As a dentist (and a dad), I know getting kids to brush their teeth can be a challenge. However, picking the best toothpaste for kids can not only strengthen their teeth, but also help them enjoy the process.

A good toothpaste for kids should have a mild flavour for their sensitive tastebuds, but also have fluoride which helps prevent tooth decay. It should be easy and fun to use so your kids actually look forward to brushing!

With many products available, it’s hard to pick the best toothpaste for your child. This simple guide will help you find the most effective toothpastes for different age ranges.

Overall the Aquafresh Milk Teeth Baby Toothpaste is the best toothpaste for children under 2 years of age.

The Punch & Judy Kids Toothpaste is best for kids aged 3-6 years. These have a playful design, taste good without being overwhelming, and contain the right amount of fluoride and other ingredients which will help keep their teeth nice and strong.

The best toothpaste for 7+ years is Colgate Total Toothpaste for kids, a great all rounder for when their adult teeth start coming through.

But why the distinction in age. It’s all about fluoride levels. Read on to find out more. 

Fluoride? Definitely. But how much Fluoride?

Depending on their age, recommended fluoride levels differ. Below are the NHS Guidelines for children’s toothpastes:

  • Children under 3 years old should brush twice daily, with a smear of toothpaste containing at least 1,000ppm fluoride.
  • Children between 3 and 6 years old should brush at least twice daily with a pea-sized amount of toothpaste containing more than 1,000ppm fluoride.
  • Children over 7 and adults should brush at least twice daily with a toothpaste containing 1,350-1,500ppm fluoride.

NOTE: When researching kids toothpastes,  I was surprised to see highly-rated products which were fluoride-free. Usually marketed as natural, this may entice certain parents to buy them. As a dentist, I always recommend toothpaste with fluoride for adults and children. Fluoride has been clinically proven to help prevent tooth decay and cavities, and is safe to use in the recommended doses (1).

Our Top Picks

Best toothpaste for kids under 2Aquafresh Milk Teeth Baby Toothpaste/ Jack N’ Jill Kids Natural Toothpaste

Best toothpaste for kids 3-6 years – Punch & Judy Kids Toothpaste

Best toothpaste for kids 7+ years – Colgate Total Toothpaste for kids

Best toothpaste for kids who don’t like mint – Aquafresh Kids Splash Strawberry Toothpaste

Best flavour-free toothpaste for kids – Oranurse Unflavoured Toothpaste for Kids

Best toothpaste for kids who have cavities – Colgate Duraphat 2800ppm Fluoride (Dentist Prescribed for age 10+)

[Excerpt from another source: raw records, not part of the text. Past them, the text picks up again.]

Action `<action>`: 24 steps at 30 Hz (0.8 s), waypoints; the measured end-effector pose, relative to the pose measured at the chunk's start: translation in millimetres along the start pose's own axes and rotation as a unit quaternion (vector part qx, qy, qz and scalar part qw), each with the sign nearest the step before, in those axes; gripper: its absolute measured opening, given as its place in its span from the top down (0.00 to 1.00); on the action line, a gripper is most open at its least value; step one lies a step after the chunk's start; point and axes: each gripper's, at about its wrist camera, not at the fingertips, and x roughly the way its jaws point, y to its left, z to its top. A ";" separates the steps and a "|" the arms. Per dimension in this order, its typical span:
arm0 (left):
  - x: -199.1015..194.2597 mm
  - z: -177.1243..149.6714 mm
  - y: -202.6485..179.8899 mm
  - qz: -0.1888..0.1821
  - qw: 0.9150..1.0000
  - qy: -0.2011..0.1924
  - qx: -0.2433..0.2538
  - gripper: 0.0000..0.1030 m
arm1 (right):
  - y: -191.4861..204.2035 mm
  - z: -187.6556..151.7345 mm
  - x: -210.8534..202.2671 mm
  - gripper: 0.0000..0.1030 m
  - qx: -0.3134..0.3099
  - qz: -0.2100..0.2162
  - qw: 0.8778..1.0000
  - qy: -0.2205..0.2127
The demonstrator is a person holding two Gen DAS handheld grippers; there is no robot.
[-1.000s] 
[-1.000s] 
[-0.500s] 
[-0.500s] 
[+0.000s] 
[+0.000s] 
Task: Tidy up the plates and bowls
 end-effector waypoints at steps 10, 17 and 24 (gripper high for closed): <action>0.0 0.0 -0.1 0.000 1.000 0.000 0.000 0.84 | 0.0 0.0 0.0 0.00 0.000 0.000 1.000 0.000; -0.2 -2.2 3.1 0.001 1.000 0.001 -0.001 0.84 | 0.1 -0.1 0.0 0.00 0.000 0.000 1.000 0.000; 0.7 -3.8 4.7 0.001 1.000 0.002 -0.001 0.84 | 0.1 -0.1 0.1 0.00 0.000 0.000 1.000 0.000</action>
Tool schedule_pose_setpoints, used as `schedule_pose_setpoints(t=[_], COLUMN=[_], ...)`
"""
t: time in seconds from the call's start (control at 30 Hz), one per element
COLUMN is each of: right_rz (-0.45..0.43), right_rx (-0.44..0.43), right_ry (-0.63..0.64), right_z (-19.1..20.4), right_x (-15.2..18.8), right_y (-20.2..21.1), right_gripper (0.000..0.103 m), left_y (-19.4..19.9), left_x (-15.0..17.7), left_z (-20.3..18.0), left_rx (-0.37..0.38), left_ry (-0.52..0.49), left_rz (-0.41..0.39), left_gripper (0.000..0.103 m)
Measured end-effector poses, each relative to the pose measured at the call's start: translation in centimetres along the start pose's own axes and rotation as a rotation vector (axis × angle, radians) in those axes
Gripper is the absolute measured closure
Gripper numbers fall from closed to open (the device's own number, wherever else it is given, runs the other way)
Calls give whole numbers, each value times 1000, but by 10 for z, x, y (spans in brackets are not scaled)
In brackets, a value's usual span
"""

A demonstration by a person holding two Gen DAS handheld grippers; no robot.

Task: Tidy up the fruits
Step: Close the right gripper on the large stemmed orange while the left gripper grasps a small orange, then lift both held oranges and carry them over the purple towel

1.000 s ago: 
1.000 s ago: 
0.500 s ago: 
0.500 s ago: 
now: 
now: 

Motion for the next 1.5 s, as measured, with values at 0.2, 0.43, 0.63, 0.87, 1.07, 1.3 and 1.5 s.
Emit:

Best toothpaste for kids with sensitive teeth – Sensodyne Pronamel Enamel Care Kids

Best toothpaste for kids under 2

Aquafresh Baby Toothpaste, Milk Teeth

Aquafresh Baby Toothpaste, Milk Teeth, 0-2 Years, 50ml


Key Features

Age: 0-2 years

Fluoride Level: 1000ppm

Flavours: Mild mint

Why our dentists recommend this toothpaste:

Finding your baby’s first toothpaste can be a difficult. Adult toothpaste is not suitable as it has a strong mint flavour and has too much fluoride, so you can’t share your toothpaste with your baby.

Aquafresh milk teeth was my go to toothpaste when my children were born. There’s no confusion as it says 0-2 years on the packaging, although it can be used in larger (pea-sized) amounts up until your child is six. Remember for babies you only want to use a smear of paste on a small headed brush. (See my advice on the best baby toothbrush).

Aquafresh is a trusted brand, and makes specific toothpastes for different ages.

Don’t worry if you can’t brush your child’s teeth well due to poor compliance, as even a little bit of toothpaste getting onto their new teeth will strengthen the surface enamel and help prevent decay.

Pros: Excellent cavity protection

Cons: If your child doesn’t like mint they may find it a little strong/spicy

Also consider: Jack N’ Jill Kids Natural Toothpaste (No Fluoride). If you find that you baby is swallowing the toothpaste, and you want to mitigate the risk of fluoride ingestion, in this age range you may consider using a fluoride free toothpaste. This comes in many flavours including strawberry and banana. It uses xylitol as the active ingredient which prevents plaque sticking to the tooth surface.

Best toothpaste for kids 3-6 years

Punch & Judy Kids Toothpaste

Punch & Judy - Mixed 3+ Years 3 x 50ml


Key Features

Age: 3-6 

Fluoride Level: 1000/1400ppm (as recommended)

Flavours: Mild mint, Strawberry, Bubblegum

Why our dentists recommend this toothpaste:

Punch and Judy have made a wide range of toothpastes for kids, in a variety of fun flavours. The design with the crocodile is great to help kids feel more excited about brushing. The toothpastes have all the right amounts of fluoride.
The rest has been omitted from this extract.